Hydrogels (HG) are 3D network of hydrophilic macromolecules linked by different "cross-linking points", which have as main advantage their capacity for the adsorption of large amounts of water without any apparent dissolution due to cross-linking. Thus, the hydrogels can undergo reversible swelling-shrinking process upon the modification of the environmental conditions (pH, ionic strength or temperature). This stimuli-responsiveness and their ability to entrap in their interior different types of molecules makes of them suitable platforms for drug delivery applications. Furthermore, HGs exhibit certain similarities to the extracellular tissue matrix and can be used as a support for cell proliferation and migration.

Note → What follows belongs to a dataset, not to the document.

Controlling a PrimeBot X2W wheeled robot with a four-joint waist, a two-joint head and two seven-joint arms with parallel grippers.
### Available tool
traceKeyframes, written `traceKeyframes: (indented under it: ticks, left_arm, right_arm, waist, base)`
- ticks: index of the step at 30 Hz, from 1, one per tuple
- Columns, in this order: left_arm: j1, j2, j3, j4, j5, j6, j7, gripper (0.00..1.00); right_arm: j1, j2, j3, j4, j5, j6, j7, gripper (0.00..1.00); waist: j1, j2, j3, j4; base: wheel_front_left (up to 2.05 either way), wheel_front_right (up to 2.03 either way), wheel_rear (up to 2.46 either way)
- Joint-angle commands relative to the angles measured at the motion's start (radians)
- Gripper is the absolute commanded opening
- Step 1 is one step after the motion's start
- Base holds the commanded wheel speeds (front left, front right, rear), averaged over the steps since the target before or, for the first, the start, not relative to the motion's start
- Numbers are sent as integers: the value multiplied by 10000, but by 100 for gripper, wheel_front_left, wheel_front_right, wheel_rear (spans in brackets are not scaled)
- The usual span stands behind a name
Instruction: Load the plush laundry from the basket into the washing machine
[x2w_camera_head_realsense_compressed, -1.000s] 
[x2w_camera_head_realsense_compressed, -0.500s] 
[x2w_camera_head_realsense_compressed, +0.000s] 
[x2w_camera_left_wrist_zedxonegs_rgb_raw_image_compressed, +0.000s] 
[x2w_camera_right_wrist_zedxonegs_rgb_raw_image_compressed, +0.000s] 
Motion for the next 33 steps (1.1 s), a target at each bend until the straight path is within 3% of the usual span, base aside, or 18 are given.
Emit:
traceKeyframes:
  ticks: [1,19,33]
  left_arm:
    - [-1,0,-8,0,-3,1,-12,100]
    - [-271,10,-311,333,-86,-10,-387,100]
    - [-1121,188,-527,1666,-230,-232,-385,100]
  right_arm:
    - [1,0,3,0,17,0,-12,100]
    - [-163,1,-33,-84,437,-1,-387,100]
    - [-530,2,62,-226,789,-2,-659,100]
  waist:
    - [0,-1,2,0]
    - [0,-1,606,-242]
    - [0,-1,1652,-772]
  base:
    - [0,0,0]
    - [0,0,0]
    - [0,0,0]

The interest of the interaction between biological systems and hydrogels in different applications has stimulated the interest for designing hydrogels with a homogeneous nanometric size that can be distributed within different organ and tissue, and used for drug delivery or biosensing. This work proposes to take advantage of the inner cavity of liposomes for fabricating hyaluronic acid hydrogel nanoparticles with a well-controlled size. For this purpose, liposomes obtained using the reverse phase [1,2] technique where loaded with hyaluronic acid molecules which then undergo a cross-linking to
form a hydrogel matrix with a well-controlled size define by the dimensions of the inner core of the template liposome (Figure 1). This makes possible to fabricate either liposomes-coated or nude hydrogel nanoparticles which may be exploited in different technological fields including cosmetic,
ophthalmology (dry eye disease treatment) or food science.